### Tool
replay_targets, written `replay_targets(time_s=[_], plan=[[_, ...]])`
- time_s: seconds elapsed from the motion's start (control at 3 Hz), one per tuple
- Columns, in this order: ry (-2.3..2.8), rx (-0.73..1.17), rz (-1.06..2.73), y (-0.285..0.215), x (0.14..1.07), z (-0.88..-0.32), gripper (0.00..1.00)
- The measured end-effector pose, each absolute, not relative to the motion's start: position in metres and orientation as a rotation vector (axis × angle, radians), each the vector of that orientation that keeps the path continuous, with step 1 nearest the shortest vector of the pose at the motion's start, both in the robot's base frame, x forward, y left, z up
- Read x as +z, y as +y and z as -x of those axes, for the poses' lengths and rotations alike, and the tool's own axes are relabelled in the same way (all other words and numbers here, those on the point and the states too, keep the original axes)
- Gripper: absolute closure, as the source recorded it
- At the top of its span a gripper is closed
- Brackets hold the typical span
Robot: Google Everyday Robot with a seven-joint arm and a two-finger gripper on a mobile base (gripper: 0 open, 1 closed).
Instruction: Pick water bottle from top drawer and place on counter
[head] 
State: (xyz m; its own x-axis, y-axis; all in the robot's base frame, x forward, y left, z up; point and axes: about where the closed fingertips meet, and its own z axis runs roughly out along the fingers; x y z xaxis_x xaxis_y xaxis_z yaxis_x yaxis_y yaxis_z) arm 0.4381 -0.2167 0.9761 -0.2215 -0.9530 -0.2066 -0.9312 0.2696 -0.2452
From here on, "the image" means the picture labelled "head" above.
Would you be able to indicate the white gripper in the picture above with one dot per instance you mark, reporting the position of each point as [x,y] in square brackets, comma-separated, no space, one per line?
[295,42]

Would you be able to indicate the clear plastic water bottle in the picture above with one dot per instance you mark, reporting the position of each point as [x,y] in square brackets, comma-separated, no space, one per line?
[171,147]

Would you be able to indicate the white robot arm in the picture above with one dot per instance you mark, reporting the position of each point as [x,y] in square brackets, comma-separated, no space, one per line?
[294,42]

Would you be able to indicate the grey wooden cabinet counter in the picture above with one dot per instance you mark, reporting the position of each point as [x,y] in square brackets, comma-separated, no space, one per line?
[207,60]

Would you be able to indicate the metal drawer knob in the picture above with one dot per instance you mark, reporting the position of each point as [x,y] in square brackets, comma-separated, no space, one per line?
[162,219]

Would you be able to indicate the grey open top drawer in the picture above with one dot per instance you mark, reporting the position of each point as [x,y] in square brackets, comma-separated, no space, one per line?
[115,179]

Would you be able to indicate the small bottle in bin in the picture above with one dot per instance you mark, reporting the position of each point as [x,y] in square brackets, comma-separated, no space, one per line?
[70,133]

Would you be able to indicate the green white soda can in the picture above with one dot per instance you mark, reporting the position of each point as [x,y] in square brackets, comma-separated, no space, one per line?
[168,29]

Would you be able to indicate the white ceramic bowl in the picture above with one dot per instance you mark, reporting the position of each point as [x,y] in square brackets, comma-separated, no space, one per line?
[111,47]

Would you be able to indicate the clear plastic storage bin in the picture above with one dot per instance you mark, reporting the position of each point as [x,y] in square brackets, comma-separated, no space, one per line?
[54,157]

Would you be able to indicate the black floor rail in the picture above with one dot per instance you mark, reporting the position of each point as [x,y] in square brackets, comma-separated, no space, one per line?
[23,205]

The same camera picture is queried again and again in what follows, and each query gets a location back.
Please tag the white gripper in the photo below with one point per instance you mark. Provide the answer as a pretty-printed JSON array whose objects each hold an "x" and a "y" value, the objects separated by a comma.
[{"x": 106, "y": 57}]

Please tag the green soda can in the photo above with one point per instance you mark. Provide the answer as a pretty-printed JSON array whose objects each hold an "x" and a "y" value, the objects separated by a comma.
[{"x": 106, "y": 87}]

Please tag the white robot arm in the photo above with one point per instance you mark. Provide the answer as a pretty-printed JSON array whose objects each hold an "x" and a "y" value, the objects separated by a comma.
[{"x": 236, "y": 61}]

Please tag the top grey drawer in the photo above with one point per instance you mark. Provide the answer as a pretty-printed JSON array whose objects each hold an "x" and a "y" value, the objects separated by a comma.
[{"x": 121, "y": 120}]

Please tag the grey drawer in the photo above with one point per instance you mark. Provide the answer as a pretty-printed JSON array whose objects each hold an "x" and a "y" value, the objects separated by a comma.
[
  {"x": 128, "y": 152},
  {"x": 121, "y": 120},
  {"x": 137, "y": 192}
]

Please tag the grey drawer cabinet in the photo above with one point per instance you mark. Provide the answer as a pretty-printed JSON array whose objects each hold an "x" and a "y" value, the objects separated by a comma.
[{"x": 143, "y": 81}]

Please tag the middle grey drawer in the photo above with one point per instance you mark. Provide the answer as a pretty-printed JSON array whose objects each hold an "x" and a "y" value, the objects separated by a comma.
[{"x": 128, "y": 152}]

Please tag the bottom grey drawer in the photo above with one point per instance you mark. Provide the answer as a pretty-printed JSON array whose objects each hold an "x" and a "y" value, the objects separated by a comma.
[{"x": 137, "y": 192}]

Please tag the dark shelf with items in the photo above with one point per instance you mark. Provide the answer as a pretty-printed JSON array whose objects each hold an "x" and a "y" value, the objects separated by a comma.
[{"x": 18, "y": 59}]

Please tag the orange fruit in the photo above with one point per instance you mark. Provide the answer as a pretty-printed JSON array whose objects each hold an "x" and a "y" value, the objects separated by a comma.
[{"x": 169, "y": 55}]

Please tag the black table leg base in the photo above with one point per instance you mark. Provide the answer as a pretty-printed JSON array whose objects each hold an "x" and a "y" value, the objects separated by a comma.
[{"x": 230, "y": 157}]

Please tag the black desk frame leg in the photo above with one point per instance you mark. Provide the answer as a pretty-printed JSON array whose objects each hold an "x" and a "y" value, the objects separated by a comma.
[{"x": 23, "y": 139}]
-------
EXERCISE INSTRUCTIONS
Your task is to gather all lines from the entries above that hold the word "span".

RESULT BELOW
- At the top of its span a gripper is closed
- Brackets hold the typical span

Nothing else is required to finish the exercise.